Basically, BASF shares after the dividend dive are anything but expensive. With a share price of 47.54 euros, many classic ratios are relatively cheap. Just started with the dividend yield of purely arithmetic 7.15%. If the chemical company DAX were to pay another such dividend of 3.40 euros per. share next year, it is at least a good time.

But it now also reflects other key figures. With an annual profit of just over 6 euros recently, the price-earnings ratio would currently be less than 8. Annual sales of 85 euros again lead to a price-sales ratio of less than 0.6 and a book value per share. share from 45.82 euros we are approaching a price-to-book ratio of around 1.

We can therefore say: BASF shares are particularly cheap after the payment of dividends.

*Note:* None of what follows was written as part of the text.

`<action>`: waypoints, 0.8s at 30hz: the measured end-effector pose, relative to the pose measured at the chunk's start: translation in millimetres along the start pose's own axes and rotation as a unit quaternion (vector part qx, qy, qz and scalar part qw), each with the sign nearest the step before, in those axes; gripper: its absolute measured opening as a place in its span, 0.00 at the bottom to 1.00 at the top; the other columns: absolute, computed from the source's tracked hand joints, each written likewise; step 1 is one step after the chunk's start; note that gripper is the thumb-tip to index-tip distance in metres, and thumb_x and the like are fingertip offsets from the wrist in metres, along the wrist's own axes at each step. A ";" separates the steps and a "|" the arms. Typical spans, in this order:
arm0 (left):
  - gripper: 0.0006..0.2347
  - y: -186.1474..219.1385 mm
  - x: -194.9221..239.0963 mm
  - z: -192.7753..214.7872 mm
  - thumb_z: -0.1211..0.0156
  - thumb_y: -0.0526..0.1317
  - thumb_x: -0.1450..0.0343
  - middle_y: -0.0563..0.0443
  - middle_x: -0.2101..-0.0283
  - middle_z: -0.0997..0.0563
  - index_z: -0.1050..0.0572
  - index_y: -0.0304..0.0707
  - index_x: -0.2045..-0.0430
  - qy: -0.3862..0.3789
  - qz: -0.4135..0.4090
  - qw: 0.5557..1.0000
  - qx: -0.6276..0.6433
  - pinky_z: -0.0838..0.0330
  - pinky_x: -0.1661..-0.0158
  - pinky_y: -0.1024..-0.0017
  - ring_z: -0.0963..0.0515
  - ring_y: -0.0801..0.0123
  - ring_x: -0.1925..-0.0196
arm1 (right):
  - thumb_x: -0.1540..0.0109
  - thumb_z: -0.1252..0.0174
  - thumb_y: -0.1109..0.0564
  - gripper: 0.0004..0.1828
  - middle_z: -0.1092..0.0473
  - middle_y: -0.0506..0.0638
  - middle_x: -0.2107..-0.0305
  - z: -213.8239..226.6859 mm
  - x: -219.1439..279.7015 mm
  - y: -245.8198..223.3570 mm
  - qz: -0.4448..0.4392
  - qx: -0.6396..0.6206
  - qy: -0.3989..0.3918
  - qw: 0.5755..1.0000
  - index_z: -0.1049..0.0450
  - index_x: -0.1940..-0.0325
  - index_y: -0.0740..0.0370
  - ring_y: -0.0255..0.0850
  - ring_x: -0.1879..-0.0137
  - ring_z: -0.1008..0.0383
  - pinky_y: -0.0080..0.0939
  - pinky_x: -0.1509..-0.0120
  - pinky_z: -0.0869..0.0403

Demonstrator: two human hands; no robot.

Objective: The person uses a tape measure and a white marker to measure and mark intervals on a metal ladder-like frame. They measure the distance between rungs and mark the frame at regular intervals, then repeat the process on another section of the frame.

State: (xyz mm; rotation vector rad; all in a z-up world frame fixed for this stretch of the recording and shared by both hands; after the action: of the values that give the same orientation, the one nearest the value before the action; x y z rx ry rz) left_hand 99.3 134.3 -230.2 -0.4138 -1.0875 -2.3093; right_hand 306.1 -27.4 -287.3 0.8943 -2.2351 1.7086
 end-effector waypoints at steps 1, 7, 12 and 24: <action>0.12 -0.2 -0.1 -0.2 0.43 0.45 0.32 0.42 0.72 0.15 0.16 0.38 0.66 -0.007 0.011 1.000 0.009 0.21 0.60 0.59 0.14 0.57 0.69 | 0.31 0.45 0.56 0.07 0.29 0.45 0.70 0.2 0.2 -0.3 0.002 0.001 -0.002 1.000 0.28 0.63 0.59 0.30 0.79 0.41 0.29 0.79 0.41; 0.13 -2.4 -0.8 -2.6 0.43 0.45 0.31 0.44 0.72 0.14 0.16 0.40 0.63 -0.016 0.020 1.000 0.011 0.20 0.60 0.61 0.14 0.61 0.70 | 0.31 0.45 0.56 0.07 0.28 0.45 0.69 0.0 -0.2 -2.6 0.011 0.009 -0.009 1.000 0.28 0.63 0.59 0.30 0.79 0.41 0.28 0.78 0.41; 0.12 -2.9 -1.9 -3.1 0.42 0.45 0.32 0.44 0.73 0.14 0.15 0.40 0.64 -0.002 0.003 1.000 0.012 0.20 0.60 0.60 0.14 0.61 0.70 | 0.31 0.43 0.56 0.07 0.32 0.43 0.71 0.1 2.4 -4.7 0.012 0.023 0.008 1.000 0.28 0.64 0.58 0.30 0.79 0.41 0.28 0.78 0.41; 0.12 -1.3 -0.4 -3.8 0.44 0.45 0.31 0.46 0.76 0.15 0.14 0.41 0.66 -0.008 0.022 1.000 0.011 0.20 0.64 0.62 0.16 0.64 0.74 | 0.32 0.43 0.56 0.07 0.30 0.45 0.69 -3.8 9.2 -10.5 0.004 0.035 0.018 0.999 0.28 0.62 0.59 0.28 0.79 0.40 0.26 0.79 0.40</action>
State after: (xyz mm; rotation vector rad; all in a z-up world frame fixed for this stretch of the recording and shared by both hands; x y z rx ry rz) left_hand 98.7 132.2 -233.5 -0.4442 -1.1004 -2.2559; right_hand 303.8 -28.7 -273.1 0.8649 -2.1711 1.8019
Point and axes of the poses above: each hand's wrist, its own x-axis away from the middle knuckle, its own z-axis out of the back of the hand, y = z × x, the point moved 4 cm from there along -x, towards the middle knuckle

Assuming an operational context, this means that the share can provide a very solid return potential, at least in the medium to long term. Positive side note: Due to a stable yield even during the corona pandemic, we can probably expect the distributions to remain constant in the coming years. Or that at least there is a good chance of it.

Opening vs. more difficult market conditions

Another positive for the BASF share is that the market is increasingly reopening. In light of the restrictions in the pandemic, the corona virus is nearing its end. It is true that China is a market that is once again going through a tough period. But in general, the impact and limitations are already noticeably less.

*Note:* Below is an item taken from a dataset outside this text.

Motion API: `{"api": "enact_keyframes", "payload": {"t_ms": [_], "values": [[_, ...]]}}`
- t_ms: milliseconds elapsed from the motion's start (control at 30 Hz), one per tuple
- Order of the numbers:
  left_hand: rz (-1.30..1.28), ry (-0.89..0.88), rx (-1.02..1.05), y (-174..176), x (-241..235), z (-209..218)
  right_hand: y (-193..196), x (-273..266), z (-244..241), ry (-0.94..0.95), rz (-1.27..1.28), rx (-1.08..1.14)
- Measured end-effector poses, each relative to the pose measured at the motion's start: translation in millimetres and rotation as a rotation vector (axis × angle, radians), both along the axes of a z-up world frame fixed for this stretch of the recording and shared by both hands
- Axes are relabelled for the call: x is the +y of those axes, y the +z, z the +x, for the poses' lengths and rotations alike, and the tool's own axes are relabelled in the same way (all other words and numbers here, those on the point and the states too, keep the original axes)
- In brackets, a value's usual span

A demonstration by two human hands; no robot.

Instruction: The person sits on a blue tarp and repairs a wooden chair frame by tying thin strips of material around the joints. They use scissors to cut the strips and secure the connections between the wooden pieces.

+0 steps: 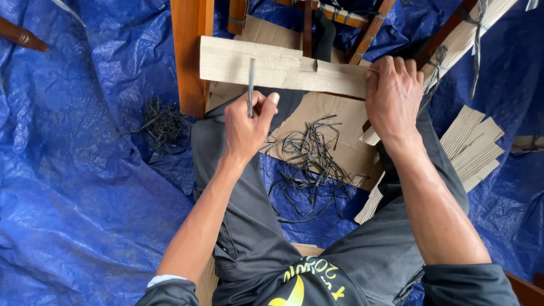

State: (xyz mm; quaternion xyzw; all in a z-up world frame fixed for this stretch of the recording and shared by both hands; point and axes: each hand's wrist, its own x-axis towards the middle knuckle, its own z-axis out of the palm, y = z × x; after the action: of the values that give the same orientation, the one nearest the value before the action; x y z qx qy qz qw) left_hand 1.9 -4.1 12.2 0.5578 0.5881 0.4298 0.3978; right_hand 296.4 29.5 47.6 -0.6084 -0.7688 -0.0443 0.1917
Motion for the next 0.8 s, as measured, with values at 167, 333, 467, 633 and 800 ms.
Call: {"api": "enact_keyframes", "payload": {"t_ms": [167, 333, 467, 633, 800], "values": [[0.535, 0.045, 0.351, 14, 26, -4, 14, -13, -7, -0.075, -0.103, 0.032], [0.552, -0.076, 0.551, 26, 46, -5, 16, -23, -13, -0.061, -0.027, 0.035], [0.489, -0.105, 0.623, 19, 42, -2, 16, -33, -23, 0.064, 0.124, 0.111], [0.465, -0.09, 0.58, 32, 35, 6, -2, -32, -23, 0.109, 0.011, 0.139], [0.464, -0.078, 0.523, 30, 28, 5, -3, -32, -21, 0.119, -0.034, 0.147]]}}
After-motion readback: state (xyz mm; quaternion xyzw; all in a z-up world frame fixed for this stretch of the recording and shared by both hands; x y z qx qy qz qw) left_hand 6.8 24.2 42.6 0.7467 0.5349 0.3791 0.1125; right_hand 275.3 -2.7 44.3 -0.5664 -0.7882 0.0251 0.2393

On the other hand, rising energy prices have a negative impact. BASF benefits from rising oil and natural gas prices through its Wintershall share. It can at least be a solid hedge against this cost side. However, there is another looming problem: An oil and natural gas embargo against Russia could affect the production of the chemical company DAX, which would certainly be significant. Due to the political environment, market participants do not seem to have a long-term view of this share.

In the end, a lot is possible. But for the BASF share, the dividend dip has again led to a really cheap starting point. The financial year 2021 showed how profitable the chemical company can be. And thus: how cheap is the valuation of the not entirely risk-free cyclical stock at the moment.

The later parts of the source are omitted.